(TASK GOAL): Down to the last line, set down the listing below exactly, apart from its pictures.

(DATASET CONTENT):
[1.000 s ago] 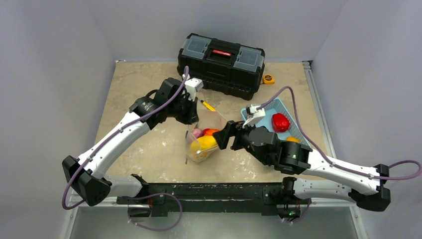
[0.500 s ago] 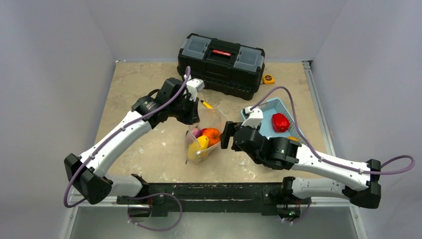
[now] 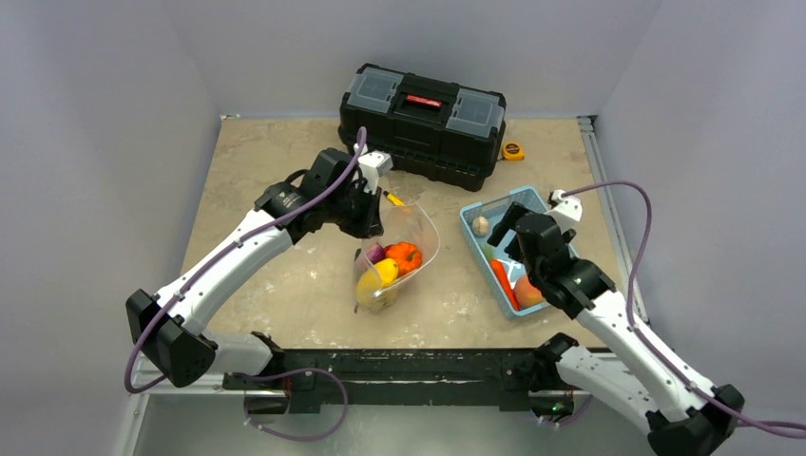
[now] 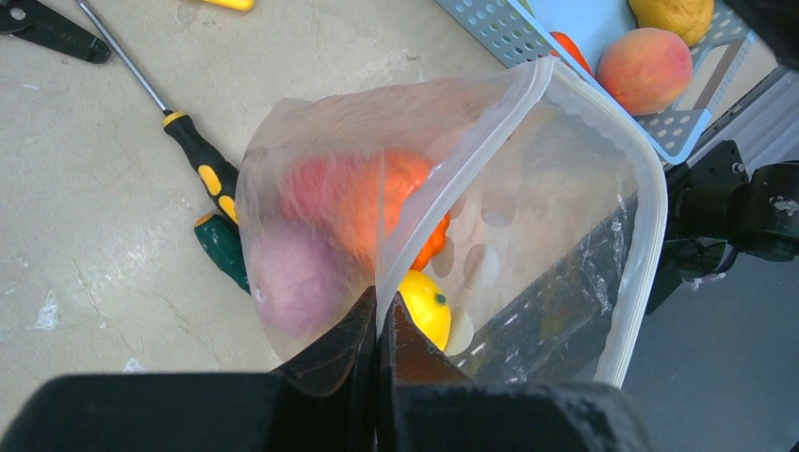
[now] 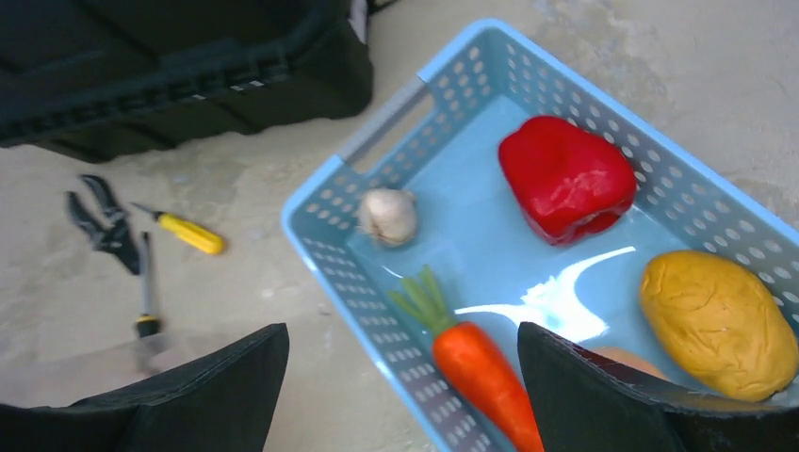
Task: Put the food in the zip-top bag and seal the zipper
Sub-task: Pick up the fake vegetable from the bin.
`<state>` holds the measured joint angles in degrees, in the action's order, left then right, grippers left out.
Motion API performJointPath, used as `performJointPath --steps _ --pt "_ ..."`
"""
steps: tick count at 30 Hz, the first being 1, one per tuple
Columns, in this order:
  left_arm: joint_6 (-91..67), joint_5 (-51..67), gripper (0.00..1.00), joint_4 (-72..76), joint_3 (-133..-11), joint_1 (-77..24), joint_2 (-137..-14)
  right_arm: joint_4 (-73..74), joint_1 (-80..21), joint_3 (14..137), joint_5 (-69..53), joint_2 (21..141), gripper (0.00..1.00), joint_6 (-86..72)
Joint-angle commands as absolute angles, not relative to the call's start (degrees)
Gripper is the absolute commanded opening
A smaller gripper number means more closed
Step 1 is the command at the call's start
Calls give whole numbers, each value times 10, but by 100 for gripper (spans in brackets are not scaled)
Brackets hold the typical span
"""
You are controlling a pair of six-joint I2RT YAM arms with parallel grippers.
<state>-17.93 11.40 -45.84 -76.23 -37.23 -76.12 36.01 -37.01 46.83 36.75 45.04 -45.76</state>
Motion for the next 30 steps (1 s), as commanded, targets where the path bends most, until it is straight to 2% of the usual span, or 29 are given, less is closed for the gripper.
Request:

(WRITTEN SOLUTION):
[1.000 s ago] 
[0.500 s ago] 
[now] 
[now] 
[now] 
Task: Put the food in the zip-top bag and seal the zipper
Sub-task: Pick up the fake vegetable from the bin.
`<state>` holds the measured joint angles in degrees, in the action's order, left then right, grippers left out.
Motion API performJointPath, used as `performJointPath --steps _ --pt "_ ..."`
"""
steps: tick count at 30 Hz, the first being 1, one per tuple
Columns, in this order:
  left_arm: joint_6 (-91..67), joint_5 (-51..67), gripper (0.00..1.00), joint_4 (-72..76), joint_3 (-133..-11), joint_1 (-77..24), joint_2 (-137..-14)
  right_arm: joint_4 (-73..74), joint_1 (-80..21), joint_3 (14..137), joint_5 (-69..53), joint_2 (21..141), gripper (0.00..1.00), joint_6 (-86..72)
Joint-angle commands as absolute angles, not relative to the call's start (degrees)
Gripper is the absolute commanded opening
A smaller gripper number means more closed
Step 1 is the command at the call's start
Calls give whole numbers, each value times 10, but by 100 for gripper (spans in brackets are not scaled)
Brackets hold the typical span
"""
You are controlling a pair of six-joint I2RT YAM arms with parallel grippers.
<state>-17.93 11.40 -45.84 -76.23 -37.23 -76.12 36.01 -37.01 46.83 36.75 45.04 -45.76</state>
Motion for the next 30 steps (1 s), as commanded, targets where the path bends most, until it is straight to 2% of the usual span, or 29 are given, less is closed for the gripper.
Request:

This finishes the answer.